Having been involved for over 20 years in complaints about the odors, flies, blood, refuse, sick animals, animal cruelty and disposal problems associated with live animal markets in urban areas like New York City (the poultry markets being the absolute and abysmally worst of all), I think there is every reason to expect that similar problems will arise in Pittsburgh which will have to be dealt with if animal husbandry and butchery are permitted inside the City. In my animal protection work, I routinely encounter cruelty, neglect and filth where animals are being kept and slaughtered, not only on industrial-scale farms but equally on small farms. There is almost never any veterinary care for these animals, and there is often an entrenched attitude among small farmers and poultry-keepers that gets passed on to urbanites that chickens and other farm animals can live in unsanitary conditions and even squalor and need only minimal care and attention.
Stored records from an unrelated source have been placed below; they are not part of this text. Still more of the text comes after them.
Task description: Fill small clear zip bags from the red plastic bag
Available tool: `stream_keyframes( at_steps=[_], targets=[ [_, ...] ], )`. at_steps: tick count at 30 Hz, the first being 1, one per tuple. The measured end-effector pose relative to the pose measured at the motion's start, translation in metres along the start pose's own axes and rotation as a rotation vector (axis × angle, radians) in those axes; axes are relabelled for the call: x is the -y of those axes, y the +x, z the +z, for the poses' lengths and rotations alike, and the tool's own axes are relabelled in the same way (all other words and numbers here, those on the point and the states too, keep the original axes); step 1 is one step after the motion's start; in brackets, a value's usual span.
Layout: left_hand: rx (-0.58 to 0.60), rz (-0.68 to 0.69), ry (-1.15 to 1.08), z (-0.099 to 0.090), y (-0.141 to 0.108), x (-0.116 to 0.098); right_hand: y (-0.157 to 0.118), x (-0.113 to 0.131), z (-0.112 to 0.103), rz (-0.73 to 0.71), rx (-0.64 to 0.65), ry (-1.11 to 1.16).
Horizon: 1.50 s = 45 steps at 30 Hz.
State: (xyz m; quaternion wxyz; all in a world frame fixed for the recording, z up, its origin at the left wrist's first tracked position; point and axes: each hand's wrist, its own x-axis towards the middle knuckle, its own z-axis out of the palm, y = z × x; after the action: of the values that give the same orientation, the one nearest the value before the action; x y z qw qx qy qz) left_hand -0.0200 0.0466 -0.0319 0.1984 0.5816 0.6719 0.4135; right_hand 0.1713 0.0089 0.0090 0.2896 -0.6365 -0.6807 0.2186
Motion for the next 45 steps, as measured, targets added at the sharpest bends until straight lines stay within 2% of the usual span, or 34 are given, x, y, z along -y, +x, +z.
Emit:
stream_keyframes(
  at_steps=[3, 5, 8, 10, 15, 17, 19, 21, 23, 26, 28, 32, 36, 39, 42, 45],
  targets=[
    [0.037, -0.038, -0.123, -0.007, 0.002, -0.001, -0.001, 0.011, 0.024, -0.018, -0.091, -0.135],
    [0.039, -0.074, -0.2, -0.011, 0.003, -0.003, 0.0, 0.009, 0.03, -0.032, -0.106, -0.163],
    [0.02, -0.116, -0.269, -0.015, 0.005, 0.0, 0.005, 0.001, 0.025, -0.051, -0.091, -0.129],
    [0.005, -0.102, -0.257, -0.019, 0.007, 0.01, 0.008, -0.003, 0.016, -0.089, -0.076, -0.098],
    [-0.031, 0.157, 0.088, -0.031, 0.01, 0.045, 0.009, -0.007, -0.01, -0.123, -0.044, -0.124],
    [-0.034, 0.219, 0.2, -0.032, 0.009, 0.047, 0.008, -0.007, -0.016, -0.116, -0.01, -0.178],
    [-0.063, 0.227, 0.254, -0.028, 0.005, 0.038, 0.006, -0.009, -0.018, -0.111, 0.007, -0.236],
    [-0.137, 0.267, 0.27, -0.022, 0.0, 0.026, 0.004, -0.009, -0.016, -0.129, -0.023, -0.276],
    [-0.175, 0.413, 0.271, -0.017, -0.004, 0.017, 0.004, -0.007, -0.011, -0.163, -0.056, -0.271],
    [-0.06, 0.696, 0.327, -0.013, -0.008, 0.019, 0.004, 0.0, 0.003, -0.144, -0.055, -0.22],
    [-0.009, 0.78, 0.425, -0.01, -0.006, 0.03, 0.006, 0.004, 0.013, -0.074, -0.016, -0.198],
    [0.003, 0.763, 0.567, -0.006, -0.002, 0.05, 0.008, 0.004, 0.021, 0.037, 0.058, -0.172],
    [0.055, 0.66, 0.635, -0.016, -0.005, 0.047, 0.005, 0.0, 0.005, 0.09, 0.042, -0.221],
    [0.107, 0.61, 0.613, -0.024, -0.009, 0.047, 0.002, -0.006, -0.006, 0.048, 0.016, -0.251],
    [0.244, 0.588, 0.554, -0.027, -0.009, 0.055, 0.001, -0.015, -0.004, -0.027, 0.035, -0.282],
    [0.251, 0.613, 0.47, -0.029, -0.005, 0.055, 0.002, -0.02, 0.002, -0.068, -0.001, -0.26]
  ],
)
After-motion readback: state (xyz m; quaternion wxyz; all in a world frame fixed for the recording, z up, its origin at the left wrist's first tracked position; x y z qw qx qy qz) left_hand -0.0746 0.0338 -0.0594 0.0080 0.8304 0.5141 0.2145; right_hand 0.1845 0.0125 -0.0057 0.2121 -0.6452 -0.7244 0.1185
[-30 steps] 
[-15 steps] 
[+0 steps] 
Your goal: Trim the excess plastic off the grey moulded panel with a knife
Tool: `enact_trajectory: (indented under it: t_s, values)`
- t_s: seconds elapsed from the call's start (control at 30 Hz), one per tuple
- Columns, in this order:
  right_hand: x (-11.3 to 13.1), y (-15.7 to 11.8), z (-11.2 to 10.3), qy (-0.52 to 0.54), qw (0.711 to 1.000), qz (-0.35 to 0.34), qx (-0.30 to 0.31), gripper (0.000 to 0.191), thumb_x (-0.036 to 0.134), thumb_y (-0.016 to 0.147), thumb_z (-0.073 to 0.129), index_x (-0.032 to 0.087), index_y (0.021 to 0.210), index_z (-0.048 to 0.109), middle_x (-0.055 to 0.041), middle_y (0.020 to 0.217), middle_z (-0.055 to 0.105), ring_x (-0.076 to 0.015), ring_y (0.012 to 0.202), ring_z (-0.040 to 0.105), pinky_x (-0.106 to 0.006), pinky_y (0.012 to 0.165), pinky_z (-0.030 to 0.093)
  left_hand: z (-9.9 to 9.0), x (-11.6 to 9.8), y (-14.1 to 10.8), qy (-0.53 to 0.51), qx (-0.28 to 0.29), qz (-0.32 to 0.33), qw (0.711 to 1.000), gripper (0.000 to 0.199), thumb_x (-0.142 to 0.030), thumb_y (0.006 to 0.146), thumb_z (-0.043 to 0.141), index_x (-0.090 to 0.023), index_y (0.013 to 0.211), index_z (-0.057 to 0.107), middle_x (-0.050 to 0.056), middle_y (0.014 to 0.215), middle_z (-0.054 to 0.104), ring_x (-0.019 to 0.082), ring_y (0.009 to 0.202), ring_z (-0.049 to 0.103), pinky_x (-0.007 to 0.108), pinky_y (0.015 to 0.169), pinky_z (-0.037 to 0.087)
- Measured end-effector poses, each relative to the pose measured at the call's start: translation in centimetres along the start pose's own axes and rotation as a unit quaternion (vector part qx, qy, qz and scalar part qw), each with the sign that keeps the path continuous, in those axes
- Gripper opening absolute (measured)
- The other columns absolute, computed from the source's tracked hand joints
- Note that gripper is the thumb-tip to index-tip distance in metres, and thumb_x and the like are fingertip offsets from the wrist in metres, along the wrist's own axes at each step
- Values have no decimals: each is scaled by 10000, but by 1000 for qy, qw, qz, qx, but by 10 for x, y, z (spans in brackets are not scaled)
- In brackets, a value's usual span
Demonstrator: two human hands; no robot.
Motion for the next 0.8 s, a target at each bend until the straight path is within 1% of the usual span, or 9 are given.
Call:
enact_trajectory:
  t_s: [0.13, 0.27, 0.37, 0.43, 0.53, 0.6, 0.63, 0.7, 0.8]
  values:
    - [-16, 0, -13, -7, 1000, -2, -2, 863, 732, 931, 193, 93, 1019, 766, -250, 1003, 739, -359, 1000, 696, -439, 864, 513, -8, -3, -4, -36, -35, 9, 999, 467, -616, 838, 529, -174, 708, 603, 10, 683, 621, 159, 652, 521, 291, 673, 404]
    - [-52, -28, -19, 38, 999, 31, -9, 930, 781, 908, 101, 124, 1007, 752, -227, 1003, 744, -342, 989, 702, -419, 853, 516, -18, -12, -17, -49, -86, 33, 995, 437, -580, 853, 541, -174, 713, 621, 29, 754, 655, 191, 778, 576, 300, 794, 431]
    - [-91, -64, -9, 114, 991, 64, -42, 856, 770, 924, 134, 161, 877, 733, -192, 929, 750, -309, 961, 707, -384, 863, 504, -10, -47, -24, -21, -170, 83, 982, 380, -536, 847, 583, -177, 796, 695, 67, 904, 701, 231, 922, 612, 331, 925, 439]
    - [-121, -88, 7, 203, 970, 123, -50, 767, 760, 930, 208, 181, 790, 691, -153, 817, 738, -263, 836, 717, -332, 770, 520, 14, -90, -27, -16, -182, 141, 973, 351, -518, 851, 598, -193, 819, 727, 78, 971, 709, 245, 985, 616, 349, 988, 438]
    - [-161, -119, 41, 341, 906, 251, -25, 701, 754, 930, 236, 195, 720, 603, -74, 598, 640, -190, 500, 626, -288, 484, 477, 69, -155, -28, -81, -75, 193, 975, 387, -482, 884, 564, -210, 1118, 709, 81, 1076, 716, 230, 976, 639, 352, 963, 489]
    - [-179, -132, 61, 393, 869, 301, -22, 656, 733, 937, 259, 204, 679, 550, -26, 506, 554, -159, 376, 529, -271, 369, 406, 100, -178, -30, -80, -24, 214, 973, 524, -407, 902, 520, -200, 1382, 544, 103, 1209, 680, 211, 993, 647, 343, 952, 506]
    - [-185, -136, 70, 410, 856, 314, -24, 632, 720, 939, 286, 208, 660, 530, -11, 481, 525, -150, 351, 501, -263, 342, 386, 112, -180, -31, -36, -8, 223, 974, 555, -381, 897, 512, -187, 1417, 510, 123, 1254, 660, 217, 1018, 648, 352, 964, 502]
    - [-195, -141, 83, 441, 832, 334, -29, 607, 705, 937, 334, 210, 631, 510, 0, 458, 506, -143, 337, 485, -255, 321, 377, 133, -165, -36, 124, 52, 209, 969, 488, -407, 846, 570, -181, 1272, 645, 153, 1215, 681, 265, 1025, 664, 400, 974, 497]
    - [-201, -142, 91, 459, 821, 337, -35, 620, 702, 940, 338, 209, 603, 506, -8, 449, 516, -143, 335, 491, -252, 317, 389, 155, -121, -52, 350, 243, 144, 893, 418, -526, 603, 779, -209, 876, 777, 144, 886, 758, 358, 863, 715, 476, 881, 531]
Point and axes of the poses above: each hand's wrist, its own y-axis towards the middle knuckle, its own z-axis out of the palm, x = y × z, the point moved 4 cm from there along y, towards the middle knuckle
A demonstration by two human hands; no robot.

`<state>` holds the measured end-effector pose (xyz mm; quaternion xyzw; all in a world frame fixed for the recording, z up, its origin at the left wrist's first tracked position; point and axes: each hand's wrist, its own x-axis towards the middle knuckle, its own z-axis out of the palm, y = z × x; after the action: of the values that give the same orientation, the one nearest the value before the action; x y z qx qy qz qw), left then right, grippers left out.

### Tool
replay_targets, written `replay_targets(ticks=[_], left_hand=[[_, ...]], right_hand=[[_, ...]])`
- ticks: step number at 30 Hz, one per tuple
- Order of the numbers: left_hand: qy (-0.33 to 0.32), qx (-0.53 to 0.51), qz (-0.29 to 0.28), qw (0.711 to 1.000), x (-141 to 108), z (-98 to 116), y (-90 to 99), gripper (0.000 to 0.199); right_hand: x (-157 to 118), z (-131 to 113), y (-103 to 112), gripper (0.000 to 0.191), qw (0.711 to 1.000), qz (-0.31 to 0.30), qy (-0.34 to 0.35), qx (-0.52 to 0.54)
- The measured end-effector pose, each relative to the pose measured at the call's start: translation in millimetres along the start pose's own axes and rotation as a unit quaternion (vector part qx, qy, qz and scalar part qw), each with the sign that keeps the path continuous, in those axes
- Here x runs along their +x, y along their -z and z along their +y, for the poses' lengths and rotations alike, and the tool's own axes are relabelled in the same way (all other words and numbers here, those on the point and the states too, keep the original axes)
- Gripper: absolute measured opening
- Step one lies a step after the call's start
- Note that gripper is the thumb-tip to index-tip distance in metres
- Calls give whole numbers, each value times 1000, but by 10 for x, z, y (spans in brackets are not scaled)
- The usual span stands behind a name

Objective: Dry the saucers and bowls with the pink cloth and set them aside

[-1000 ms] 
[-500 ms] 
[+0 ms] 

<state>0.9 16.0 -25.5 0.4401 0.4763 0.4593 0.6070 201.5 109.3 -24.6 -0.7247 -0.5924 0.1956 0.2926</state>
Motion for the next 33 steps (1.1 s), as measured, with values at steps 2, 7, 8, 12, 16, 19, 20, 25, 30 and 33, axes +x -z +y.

Given the realities of keeping, feeding, and killing animals as well as manure, flies and rodents, plus grain storage, mold and mildew issues, the City of Pittsburgh will no doubt have to devote financial and other municipal resources to regulating and enforcing animal husbandry and slaughter laws, if provisions for keeping and butchering of animals within the City are incorporated in the City code. Will the City’s animal control and humane services be equipped and willing to add farm animals to dogs and cats? Or will the chickens, turkeys, ducks, geese, pigs, cows and goats be ignored?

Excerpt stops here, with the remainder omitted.